The fact is, at the time in question, everyone even on the REPUBLICAN side said that this merger wasn't a good idea.
Baltimore Resident

United States

#2 Sep 22, 2008
Boo-hoo! You played the market and lost. BGE is a utility, not your private slot machine. Stop blaming politicians, baby.
WOW

Towson, MD

#3 Sep 22, 2008
AWWW did you some money...I lose almost $300 a month since my bill has tripled in the past year. Welcome to the club!
Drilling in the Gulf

AOL

#4 Sep 22, 2008
Since O'Malley has been involved like any other thing he gets involved in goes bad... now all we have to do is blame it on someone else (prefered option of the O'Malley Admin) or tell everyone that it's the greatest thing that could happen and most of his uneducated supporters will believe it, didn't he do what he said he was going to do about increasing rates? No, because he is a politician (out for himself) and not a statesmen ( for the people )... I wonder which way the wind will blow today?
Yu Gotabe Jo King

Hampstead, MD

#5 Sep 22, 2008
You really should blame Constellation's CEOs for taking major risks with your money. They over leveraged and over extended their credit. And when the investment banks that were backing their risks failed--well, it was good night. If BGE/Constellation had remained a traditional regulated energy company, it wouldn't have been vulnerable. It was the Enron-like energy trading business that made it vulnerable. It made money by gambling on how high energy prices would go (not good for the consumer/rate payer especially when we're dealing with an unregulated interstate monopoly). So, no, I don't think the FPL merger would have saved Constellation; and it would have been a terrible deal for energy consumers--FPL uses mostly imported oil and gas which we all know is very expensive.

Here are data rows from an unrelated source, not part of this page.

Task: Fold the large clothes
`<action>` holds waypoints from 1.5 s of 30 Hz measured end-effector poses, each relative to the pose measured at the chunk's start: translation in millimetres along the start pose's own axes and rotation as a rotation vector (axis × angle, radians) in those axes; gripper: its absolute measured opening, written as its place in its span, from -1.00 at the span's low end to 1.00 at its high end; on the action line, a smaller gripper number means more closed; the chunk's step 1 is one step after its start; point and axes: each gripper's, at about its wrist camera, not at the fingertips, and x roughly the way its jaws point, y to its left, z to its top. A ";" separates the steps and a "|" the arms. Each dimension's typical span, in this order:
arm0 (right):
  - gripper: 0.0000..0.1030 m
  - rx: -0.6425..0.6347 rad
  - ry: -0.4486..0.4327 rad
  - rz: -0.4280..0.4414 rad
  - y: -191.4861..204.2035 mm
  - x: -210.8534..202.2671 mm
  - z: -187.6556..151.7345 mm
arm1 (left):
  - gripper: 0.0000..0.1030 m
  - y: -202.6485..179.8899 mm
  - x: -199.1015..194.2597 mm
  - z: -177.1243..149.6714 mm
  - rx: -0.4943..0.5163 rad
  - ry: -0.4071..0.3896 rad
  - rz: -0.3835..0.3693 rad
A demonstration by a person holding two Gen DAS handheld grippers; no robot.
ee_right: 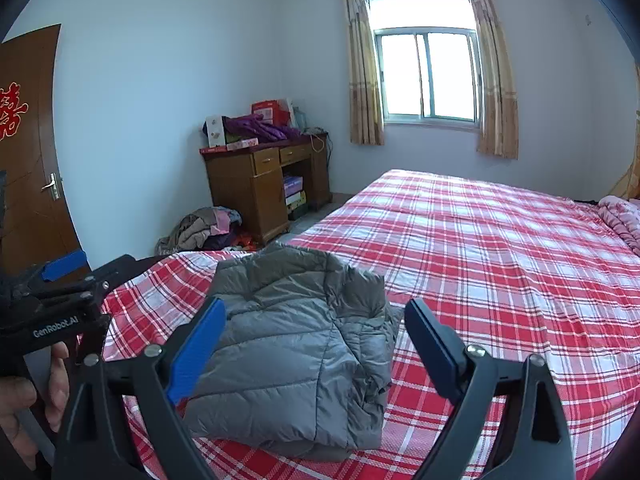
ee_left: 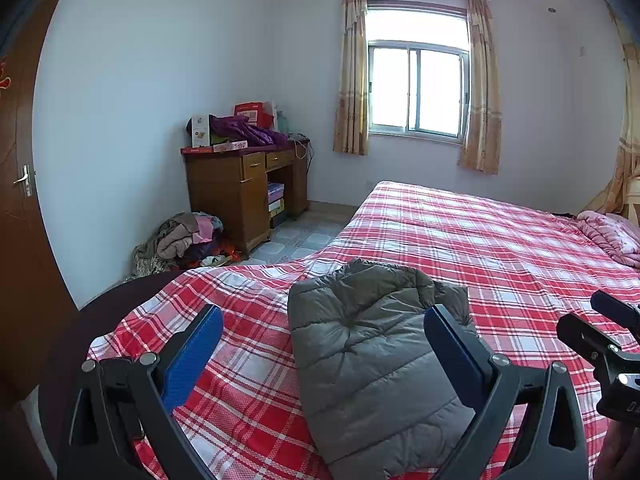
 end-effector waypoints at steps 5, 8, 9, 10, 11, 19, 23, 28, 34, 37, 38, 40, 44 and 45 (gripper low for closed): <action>0.83 -0.004 -0.010 -0.004 1.5 -1.6 -1.6 | 0.96 2.1 3.0 -0.8 -0.009 0.009 0.000; 0.83 -0.002 -0.011 -0.004 1.6 -3.0 -3.2 | 0.96 3.2 3.6 -1.2 -0.014 0.012 -0.002; 0.83 -0.002 -0.010 -0.004 1.4 -3.3 -3.6 | 0.96 3.4 3.4 -1.4 -0.014 0.011 -0.001; 0.83 -0.001 -0.011 -0.004 1.2 -3.4 -3.9 | 0.96 3.2 3.5 -1.1 -0.013 0.011 -0.001; 0.83 0.000 -0.011 -0.002 0.7 -3.7 -4.3 | 0.96 3.0 3.6 -1.2 -0.012 0.010 -0.002; 0.83 0.002 -0.010 0.002 0.9 -5.8 -5.3 | 0.96 3.3 3.1 -0.4 -0.013 0.011 -0.004; 0.83 0.004 -0.011 0.002 0.9 -5.8 -5.5 | 0.96 4.0 2.9 0.3 -0.013 0.010 -0.004; 0.83 0.003 -0.010 0.001 1.0 -6.1 -5.8 | 0.96 5.3 2.6 0.7 -0.015 0.011 -0.004; 0.83 0.003 -0.011 0.002 2.4 -7.0 -6.1 | 0.96 6.2 3.1 1.0 -0.017 0.015 -0.002; 0.83 0.004 -0.011 0.001 2.6 -6.6 -6.1 | 0.96 5.5 4.4 0.5 -0.015 0.018 -0.001; 0.84 0.004 -0.009 0.001 3.2 -6.6 -6.2 | 0.96 5.4 5.2 0.0 -0.014 0.020 0.000; 0.84 0.006 -0.007 0.001 4.0 -6.7 -6.0 | 0.96 5.0 7.1 -0.8 -0.016 0.024 -0.001; 0.84 0.010 -0.005 0.001 5.7 -6.2 -5.9 | 0.96 4.2 8.9 -2.0 -0.013 0.026 -0.001; 0.84 0.011 -0.003 0.000 6.0 -5.8 -5.7 | 0.96 3.9 9.3 -2.3 -0.012 0.026 -0.001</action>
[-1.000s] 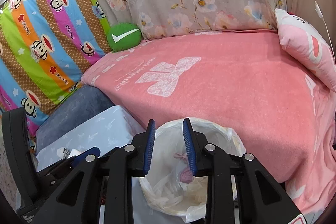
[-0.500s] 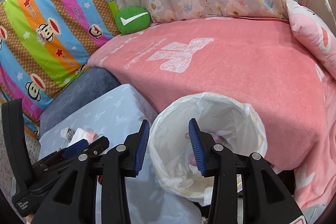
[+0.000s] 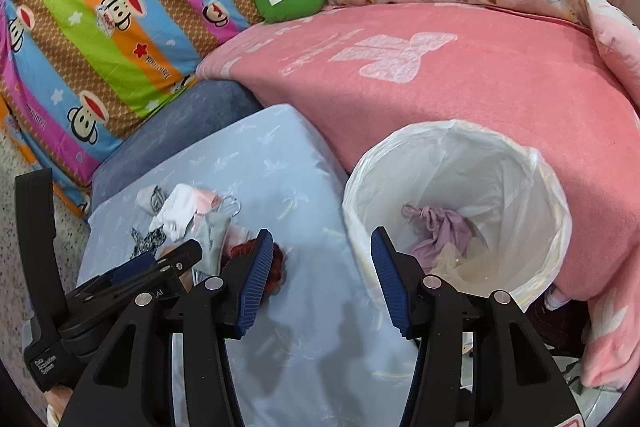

"Monday's news about Lehman Brothers' bankruptcy and the fire sale of Merrill Lynch drove investors to raise questions about Constellation's energy-trading business, which works with investment banks (such as Lehman) on energy deals.

While Constellation is still widely seen as a utility company, it gets 83 percent of its revenue from merchant operations, which are not regulated by the state. It trades in electricity, natural gas, coal and other energy products all over the world. Part of that business takes large positions in electricity markets, placing bets on where prices will go.

The business relies heavily on its ability to get financing, which is highly sensitive to Constellation's credit-worthiness.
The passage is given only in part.